Все-таки у Петра Николаевича недостало терпения дожидаться, пока иссякнет эта ужасающая прорва выходящих из вагона пассажиров, и он ринулся в неласковые людские волны против течения. Кто-то громко возмущался, кто-то пребольно толкнул его острым углом сундучка, но он продвигался вперед… Через несколько минут он уже крепко обнимал и целовал детей, Наденьку…

Никогда так безоблачно не было у него на душе. «Теперь — летать!.. Ничто мне теперь не помешает…»

Утром, на полетах, Стоякин вызвал Нестерова первым. После традиционного круга над аэродромом, Стоякин произвел довольно грубую посадку и остановил аппарат у старта.

— Поменяемся местами! — бросил Стоякин недовольно, будто жалел, что приходится уступать удобное сиденье пилота.

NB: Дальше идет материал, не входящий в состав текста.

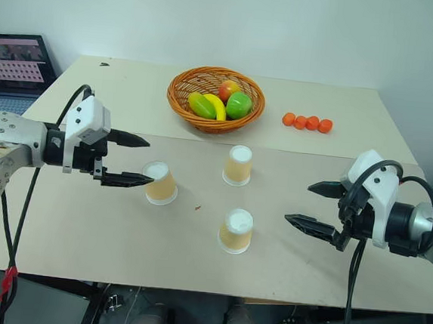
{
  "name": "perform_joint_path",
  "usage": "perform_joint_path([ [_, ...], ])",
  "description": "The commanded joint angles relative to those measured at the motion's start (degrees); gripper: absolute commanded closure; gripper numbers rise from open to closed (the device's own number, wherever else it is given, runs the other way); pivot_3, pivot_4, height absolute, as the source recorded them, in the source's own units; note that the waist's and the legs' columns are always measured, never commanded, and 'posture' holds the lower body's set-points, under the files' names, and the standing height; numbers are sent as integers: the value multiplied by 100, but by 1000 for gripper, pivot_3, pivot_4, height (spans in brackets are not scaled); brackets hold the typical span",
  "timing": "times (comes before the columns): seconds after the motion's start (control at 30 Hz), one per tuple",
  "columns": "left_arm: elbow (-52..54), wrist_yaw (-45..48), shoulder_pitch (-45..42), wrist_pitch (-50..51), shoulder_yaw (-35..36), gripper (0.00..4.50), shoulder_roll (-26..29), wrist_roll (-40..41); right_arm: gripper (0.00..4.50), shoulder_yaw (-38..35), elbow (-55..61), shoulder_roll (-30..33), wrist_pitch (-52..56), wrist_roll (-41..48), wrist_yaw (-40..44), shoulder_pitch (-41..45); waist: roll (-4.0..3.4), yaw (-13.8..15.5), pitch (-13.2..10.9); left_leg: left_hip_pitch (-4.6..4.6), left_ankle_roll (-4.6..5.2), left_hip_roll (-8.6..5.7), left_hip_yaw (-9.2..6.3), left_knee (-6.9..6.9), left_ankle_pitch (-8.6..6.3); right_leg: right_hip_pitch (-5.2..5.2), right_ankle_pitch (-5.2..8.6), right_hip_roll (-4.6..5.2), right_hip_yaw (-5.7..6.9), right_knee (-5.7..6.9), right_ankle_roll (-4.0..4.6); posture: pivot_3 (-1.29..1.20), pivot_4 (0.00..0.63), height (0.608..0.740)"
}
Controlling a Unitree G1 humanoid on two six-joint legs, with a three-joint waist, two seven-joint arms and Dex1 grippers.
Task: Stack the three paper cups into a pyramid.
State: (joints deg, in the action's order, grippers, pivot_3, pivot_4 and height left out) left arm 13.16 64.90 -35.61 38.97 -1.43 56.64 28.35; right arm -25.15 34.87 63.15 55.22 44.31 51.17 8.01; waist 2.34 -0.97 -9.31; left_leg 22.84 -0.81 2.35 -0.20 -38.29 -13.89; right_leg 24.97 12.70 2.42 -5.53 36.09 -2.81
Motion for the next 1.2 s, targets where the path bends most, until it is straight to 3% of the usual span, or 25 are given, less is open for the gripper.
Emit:
perform_joint_path([
  [0.03,-4,-96,-97,40,162,35,-111,68,0,11,129,6,53,115,-239,272,0,0,0,0,0,0,0,0,0,0,0,0,0,0,0,0,150,734],
  [0.13,-43,-245,-328,328,300,35,-358,347,0,172,176,-138,165,210,-536,440,0,-2,0,-2,0,1,0,-5,0,-2,0,0,1,5,0,0,150,734],
  [0.3,-168,-357,-821,1538,661,35,-350,1123,0,-259,180,-415,363,417,-1116,471,2,8,-1,6,0,1,-4,-7,0,3,-1,-3,1,7,1,0,150,734],
  [0.47,-66,-194,-743,1506,631,35,-85,1097,0,-676,560,-650,359,369,-1177,-452,2,9,-1,6,4,-2,-5,-7,-2,3,-9,0,1,7,15,0,150,734],
  [0.63,-169,-436,409,1053,1590,35,-156,1082,0,-1065,764,-1507,-142,328,-1505,-1187,1,-38,0,3,4,-1,-2,-12,-3,2,-9,1,-1,14,16,0,150,734],
  [0.73,-113,-807,1029,659,2017,35,-476,1019,0,-973,798,-1658,-349,159,-1562,-1374,0,-92,0,-9,3,4,1,-12,-2,-5,-9,-1,-3,19,15,0,150,734],
  [0.93,502,-1363,2181,-364,1894,35,-1078,396,0,-549,879,-1920,-498,229,-1779,-1295,3,-77,-1,-68,0,8,0,-13,-1,-72,7,-5,0,9,-8,0,150,734],
  [1.2,1079,-1552,3017,-654,1964,35,-1469,522,0,-306,1220,-1961,-424,543,-1758,-1621,3,-39,-1,-69,0,10,0,-14,-1,-72,5,-5,0,10,-7,0,150,734],
])
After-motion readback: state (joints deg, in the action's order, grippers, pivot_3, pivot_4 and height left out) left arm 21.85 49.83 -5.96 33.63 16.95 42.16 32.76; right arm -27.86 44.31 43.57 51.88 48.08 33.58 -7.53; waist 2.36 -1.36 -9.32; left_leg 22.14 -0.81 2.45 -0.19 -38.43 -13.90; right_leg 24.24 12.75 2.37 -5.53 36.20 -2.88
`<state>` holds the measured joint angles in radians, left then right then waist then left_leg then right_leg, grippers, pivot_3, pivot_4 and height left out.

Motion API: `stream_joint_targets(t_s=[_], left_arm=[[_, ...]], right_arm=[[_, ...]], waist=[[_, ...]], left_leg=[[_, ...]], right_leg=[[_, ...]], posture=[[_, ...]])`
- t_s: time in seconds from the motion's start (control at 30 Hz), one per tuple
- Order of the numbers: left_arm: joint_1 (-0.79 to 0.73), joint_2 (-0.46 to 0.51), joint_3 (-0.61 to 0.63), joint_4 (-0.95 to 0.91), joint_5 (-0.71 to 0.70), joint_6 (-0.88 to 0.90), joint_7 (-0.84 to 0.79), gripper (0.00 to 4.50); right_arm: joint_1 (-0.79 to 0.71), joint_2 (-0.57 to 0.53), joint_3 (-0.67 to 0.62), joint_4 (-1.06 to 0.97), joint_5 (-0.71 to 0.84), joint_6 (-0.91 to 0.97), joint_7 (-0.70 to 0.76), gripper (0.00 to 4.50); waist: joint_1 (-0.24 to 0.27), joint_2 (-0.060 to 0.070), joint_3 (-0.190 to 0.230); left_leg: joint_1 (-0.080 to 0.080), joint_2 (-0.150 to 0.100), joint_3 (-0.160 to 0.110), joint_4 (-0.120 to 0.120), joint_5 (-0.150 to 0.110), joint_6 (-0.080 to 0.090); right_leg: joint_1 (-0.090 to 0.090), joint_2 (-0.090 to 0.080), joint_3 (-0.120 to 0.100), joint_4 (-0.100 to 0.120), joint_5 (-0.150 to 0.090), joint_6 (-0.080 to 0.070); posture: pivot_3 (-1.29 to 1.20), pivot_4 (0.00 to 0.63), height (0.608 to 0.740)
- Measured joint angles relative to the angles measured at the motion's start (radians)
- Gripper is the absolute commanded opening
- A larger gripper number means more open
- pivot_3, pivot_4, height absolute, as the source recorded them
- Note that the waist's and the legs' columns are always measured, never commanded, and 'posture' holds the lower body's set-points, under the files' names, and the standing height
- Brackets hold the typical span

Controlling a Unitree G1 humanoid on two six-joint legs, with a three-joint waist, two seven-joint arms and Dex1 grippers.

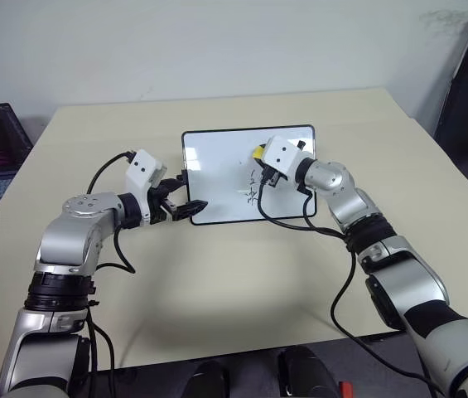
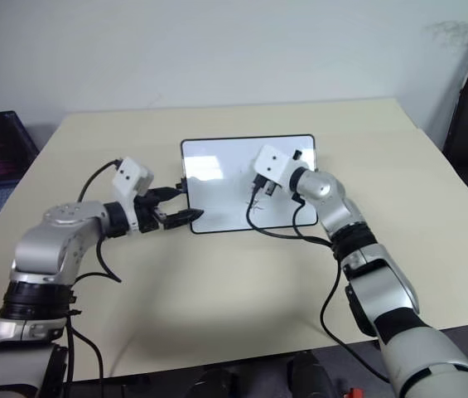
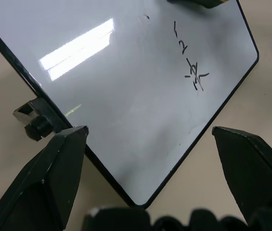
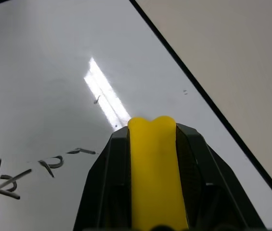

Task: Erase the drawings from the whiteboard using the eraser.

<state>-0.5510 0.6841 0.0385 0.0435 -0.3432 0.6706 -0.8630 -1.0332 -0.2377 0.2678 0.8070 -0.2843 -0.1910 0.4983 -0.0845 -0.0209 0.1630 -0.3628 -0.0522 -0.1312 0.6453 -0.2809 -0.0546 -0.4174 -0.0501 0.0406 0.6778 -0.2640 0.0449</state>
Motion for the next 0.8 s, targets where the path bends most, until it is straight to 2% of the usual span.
stream_joint_targets(t_s=[0.2,0.4,0.8], left_arm=[[0.006,0.000,0.000,-0.007,-0.001,0.006,0.001,4.50],[0.007,0.000,0.000,-0.007,-0.001,0.013,0.001,4.50],[0.007,0.000,0.000,-0.007,0.000,0.015,0.001,4.50]], right_arm=[[0.036,-0.001,0.022,-0.018,-0.011,0.000,0.006,0.96],[0.084,-0.002,0.057,-0.044,-0.018,0.005,0.043,0.96],[0.108,-0.002,0.067,-0.103,-0.005,0.054,0.077,0.96]], waist=[[0.000,-0.001,0.000],[0.000,-0.001,0.000],[0.001,0.000,0.000]], left_leg=[[0.000,0.000,0.000,0.001,-0.002,0.003],[0.015,0.000,0.000,0.000,-0.002,0.003],[0.014,0.008,0.002,0.000,-0.002,0.003]], right_leg=[[0.000,0.000,0.000,0.002,0.000,0.000],[0.014,0.004,-0.001,0.002,0.000,0.000],[0.013,0.011,0.000,0.001,0.002,-0.003]], posture=[[0.00,0.150,0.740],[0.00,0.150,0.740],[0.00,0.150,0.740]])
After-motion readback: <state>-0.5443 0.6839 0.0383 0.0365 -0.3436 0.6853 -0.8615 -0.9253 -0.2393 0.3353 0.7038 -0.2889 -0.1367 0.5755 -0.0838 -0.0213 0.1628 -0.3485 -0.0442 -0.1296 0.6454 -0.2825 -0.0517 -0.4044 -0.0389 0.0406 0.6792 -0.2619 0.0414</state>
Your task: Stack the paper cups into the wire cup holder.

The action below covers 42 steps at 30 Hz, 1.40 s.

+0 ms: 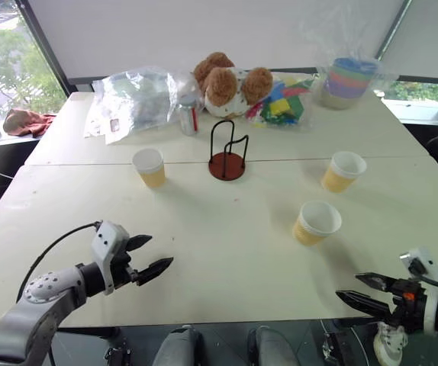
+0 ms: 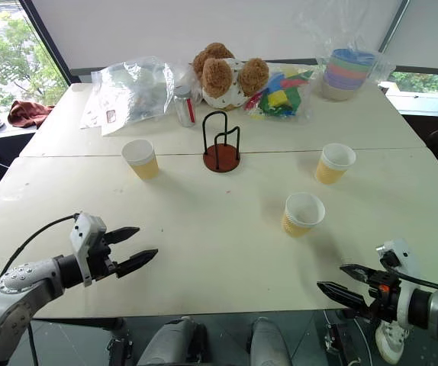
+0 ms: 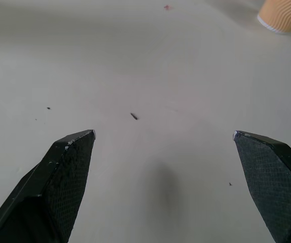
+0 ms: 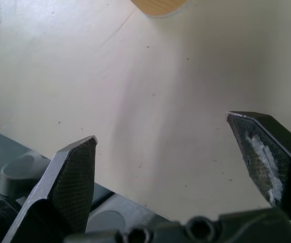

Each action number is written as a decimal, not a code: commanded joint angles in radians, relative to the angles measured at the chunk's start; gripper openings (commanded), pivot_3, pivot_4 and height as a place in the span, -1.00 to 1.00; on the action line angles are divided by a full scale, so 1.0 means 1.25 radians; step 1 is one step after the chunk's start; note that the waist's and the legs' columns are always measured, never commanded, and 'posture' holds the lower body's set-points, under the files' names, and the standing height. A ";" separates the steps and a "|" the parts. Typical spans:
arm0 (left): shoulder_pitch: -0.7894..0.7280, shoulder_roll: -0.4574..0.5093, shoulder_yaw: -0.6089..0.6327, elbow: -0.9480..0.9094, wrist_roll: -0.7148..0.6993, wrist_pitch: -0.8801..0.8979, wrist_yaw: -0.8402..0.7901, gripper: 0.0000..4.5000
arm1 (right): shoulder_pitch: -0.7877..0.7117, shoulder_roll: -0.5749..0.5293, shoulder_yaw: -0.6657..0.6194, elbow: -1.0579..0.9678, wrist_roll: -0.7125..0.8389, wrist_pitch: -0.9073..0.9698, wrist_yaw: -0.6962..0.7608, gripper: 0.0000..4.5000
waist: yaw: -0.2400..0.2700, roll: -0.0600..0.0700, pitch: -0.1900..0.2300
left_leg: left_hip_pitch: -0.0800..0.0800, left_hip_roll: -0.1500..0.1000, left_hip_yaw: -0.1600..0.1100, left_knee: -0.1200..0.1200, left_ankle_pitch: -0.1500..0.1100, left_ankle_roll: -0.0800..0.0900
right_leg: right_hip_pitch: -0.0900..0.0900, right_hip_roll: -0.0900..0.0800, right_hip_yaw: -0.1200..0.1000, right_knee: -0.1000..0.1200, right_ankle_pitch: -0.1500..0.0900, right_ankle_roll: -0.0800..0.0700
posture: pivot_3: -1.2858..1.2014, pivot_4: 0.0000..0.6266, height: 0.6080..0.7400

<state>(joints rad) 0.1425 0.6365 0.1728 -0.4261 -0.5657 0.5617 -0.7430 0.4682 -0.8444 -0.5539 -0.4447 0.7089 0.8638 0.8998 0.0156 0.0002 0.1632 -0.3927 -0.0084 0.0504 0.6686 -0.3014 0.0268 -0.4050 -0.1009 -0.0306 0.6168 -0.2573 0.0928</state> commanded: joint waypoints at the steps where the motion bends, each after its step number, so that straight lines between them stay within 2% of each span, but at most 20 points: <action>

Петр Николаевич взобрался на сиденье. Стоякин приспособился сзади и, жарко дыша в затылок, сказал:

— Запускайте! И чувствуйте себя так, будто вы один в аппарате!

Петр Николаевич продел ноги в педали, открыл бензин и запустил мотор.

— На взлете выдерживай направление! Заюлишь педалями — гроб! — кричал Стоякин. Петр Николаевич поморщился: от инструктора страшно несло перегаром водки.

«Пьян! И как я с ним полечу? Что делать? Отказаться? Сослаться на боль в ноге? Нет! Примут за трусость. Эх, Стоякин, Стоякин!..»

У Петра Николаевича под мундиром намокла рубашка.